Parce qu’en fait, elle ne fait que relever le gant jeté au visage de l’Occident par la Chine, certes, mais surtout par la Russie. Que disent Russes et Chinois ? Que le modèle démocratique promu par les Etats-Unis et l’Europe n’est pas un universalisme.

La Chine, elle, a toujours ajouté que le droit des peuples à sortir de la misère et à se développer est un droit humain autrement plus essentiel que celui de voter ou de s’exprimer librement. Pékin en veut pour preuve son propre développement économique.

Nancy Pelosi estime que les Etats-Unis doivent relever ce défi : ils le font en Ukraine en fournissant des armes à Kiev mais pas assez, selon elle, en Asie. Son rôle, pense-t-elle, n’est pas de faire de la « realpolitik » : ça c’est l’affaire de la Maison-Blanche.

Il est de porter haut les valeurs démocratiques de bonne élue du Peuple qu’elle est !

Pourquoi utiliser Taïwan pour appuyer sa démonstration ?

Parce que c’est dangereux, parce que c’est sensible. Je vais tenter une comparaison : lorsqu’un syndicat fait grève, il le fait au pire moment, lorsque ça dérange le plus grand nombre pour forcer l’attention et la négociation. On connait bien ça en France, non ?

Eh bien, Nancy Pelosi applique le même principe à la géopolitique : Taïwan est le point chaud en Asie de cet affrontement entre les Etats-Unis et la Chine. C’est donc là, estime-t-elle, qu’il faut porter l’attaque. Par ailleurs Taïwan est en soi un modèle :

Un modèle de démocratie et ce, depuis les années 90. Mais aussi un modèle économique dont on a pu mesurer la réussite dans les semi-conducteurs avec la récente pénurie. Et puis il y a le reste de l’Asie alliée des Etats-Unis qui a besoin d’être rassurée.

l'Asie alliée des Etats-Unis a besoin d'être rassurée

Le Japon mais aussi la Corée du Sud - pour ne nommer que deux pays qui se trouvent aux abords immédiats de Taïwan. Mais on pourrait ajouter l’Indonésie, les Philippines ou même la Malaisie. Tous ces pays ont détesté les 4 années du mandat Donald Trump.
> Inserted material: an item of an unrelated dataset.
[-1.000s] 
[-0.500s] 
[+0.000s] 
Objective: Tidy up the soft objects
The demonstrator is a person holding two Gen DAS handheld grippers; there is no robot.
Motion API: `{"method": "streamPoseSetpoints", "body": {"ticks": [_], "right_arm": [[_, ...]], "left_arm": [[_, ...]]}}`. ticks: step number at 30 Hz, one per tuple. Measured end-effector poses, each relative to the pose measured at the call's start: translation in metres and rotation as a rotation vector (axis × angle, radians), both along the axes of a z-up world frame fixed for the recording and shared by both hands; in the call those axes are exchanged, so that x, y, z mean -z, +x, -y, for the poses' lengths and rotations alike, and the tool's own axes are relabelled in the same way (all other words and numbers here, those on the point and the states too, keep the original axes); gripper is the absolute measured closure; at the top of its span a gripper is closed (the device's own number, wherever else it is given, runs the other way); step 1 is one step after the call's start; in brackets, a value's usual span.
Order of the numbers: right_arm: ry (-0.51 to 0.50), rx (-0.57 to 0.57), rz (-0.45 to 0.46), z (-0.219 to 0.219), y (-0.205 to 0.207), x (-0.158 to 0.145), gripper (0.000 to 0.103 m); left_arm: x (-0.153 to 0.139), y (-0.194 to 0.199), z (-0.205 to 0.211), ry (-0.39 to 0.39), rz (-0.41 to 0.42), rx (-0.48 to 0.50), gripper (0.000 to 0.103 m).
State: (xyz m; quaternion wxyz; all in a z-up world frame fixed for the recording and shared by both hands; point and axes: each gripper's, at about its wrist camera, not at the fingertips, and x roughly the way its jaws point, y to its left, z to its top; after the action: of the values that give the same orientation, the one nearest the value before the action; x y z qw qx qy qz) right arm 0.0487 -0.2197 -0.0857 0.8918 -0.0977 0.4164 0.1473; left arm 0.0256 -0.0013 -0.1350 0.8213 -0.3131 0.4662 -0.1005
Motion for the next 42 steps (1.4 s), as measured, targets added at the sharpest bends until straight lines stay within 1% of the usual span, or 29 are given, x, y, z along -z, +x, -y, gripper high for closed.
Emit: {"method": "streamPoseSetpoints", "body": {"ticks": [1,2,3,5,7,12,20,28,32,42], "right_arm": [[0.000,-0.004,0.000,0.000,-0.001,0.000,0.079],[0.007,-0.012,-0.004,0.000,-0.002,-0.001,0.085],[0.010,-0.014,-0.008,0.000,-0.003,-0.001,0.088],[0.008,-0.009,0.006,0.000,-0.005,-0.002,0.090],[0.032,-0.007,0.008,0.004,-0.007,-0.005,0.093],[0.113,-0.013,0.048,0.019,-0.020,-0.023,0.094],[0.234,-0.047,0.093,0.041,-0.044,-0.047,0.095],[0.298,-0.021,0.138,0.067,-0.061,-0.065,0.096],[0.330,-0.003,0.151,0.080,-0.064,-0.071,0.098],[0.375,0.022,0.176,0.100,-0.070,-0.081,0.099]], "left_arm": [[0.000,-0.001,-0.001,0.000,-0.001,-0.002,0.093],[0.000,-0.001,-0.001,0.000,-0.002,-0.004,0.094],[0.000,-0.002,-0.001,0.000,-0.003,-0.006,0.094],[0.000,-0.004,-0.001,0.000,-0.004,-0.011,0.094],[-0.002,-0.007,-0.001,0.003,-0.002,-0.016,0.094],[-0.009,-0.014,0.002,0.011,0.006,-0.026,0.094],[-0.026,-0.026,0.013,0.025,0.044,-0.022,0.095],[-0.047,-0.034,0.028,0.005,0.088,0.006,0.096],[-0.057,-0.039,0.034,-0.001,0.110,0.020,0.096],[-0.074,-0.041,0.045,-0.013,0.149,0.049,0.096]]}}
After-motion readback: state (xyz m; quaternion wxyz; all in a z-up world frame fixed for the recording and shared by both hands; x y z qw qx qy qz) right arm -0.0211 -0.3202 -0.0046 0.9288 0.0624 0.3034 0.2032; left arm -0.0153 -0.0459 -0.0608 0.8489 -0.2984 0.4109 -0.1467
La façon histrionique qu’il a adopté pour traiter avec ces alliés anciens et fidèles, qui tous ont affaire au quotidien avec le défi chinois, a ébranlé leur confiance et la certitude d’un soutien étasunien inconditionnel. Ses négociations sans lendemain avec la Corée du Nord n’ont rien arrangé.

Pour ces capitales il était donc important qu’une fois le principe de la visite de Nancy Pelosi à Taïwan acquise, elle soit conduite à son terme malgré les pressions de la Chine ou de la Maison-Blanche. De ce point de vue, c’est une réussite pour Mme Pelosi.